Es kommen Kolonialherren und es entstehen für diese Kolonialstaaten. Ich kann erkennen, daß viele Staatsflaggen gehißt werden und das Volk der Ureinwohner zur Arbeit auf den Feldern ausgebeutet wird. Der Weiße ist überlegen und wird auch dadurch überheblich.
Es werden Diamanten und unermeßliche Schätze gefunden. Dieser Reichtum dieses Kontinents zieht Menschen an, die schnell reich werden wollen. Es entsteht eine Zweiklassengesellschaft. Derer, die arbeiten müssen und die, die verdienen wollen. Ich sehe den Aufstand der stolzen Buren und deren Vernichtung. Ich sehe den Haß wachsen, obwohl vom Anfang an vorwiegend  freundliche Neugier den weißen Neuankömmlingen entgegengebracht wurde. Es ist fast gleichgültig, ob sie als Sklave verschleppt, oder als Arbeitstier auf dem einst gehörenden Stammesgrund  ausgenutzt werden. Wie sich doch die Bilder meiner ersten Reise ähnelten.
Das Selbstbewußtsein und die Gier zieht auch bei ihnen ein. Das Selbstbewußtsein beendet die Kolonialzeit. Die Gier unterdrückt die einstigen Stammesbrüder und richtet verheerende Vernichtungen unter den Menschen an. Millionen von Menschen sind auf der Flucht vor Hunger und Gewalt. Riesige nutzbare Flächen vertrocknen unter dem Mangel von Regen. Der Reichtum der Länder fließt wieder in die gleichen Kassen derer, die das Land verlassen mußten. Das Volk sieht davon nichts. Zigtausende sterben vor Hunger, oder sind auf der Flucht in ein erdachtes Paradies über das Meer. Krankheit und Hunger, Mord und Totschlag
zehren das einstige Paradies wo Mensch, Tier und Natur im Einklang miteinander lebten, aus.
Ich sehe das steigende Meer es frißt große Teile der Küste. Die Wüste verschlingt mit großer Geschwindigkeit das letzte Land. Ich kann von dem einstigen Paradies nur noch Wüste und Meer erkennen. Von der Schönheit der Schöpfung ist nichts mehr zu erkennen, sie ist versunken in der Gier und Unfähigkeit des Raubtieres - Mensch.
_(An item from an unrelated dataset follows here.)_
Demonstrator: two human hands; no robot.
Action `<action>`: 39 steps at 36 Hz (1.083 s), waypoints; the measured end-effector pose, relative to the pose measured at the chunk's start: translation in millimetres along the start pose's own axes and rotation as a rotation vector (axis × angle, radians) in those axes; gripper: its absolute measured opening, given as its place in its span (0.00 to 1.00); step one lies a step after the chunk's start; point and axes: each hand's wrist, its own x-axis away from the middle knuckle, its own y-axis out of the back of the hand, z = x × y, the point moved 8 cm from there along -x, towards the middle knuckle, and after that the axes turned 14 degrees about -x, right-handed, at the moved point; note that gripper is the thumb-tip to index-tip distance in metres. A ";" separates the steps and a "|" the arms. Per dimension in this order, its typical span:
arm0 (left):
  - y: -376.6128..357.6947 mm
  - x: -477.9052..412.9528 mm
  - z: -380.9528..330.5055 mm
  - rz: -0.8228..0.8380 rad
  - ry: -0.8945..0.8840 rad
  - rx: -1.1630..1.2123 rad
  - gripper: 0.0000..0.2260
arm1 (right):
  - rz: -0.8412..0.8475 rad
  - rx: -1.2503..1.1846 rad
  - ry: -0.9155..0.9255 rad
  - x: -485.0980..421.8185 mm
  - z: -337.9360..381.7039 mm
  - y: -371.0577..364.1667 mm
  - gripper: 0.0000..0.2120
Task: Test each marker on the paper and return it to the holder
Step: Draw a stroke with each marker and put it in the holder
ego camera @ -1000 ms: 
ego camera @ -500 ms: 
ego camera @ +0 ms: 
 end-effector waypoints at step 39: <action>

Es ist der 24. Dezember, Heilig Abend.
Meine Gedanken kreisen um das was ich erlebt und gesehen hatte. Hoffnungslosigkeit und Traurigkeit beschleicht mich. Es stimmte so vieles an dieser Reise, an der Zeit, und auch an der Zukunft die ich gesehen habe. Es könnte auch in ihr ein Funken Wahrheit stecken.
Die Kinder hatten den traditionellen Weihnachtsbesuch abgesagt. Ich hatte besinnliche Weihnachtszeit und so setzte ich mich hin und schrieb meine Reise mit dem Weihnachtsgeist  in die Vergangenheit, Jetztzeit und Zukunft auf.

Ich hatte es schon mit Verwunderung wahrgenommen, meine Standuhr ging wieder und sie schlug mit vollem Klang jede volle Stunde. Ich fand die Bibel aufgeschlagen auf meinem Schreibtisch und verwundert las ich:

Bevor aber der Tag des Herren kommt,der große furchtbare Tag, seht da sende ich zu euch den Propheten Elija. Er wird das Herz der Väter wieder den Söhnen zuwenden und das Herz der Söhne ihren Vätern, damit ich nicht komme und das Land dem Untergang weihen muss.

Die Uhr schlug zum zwölften mal. Der Weihnachtsgeist hatte seine Pflicht zu mahnen erfüllt. Weihnachten war vorbei.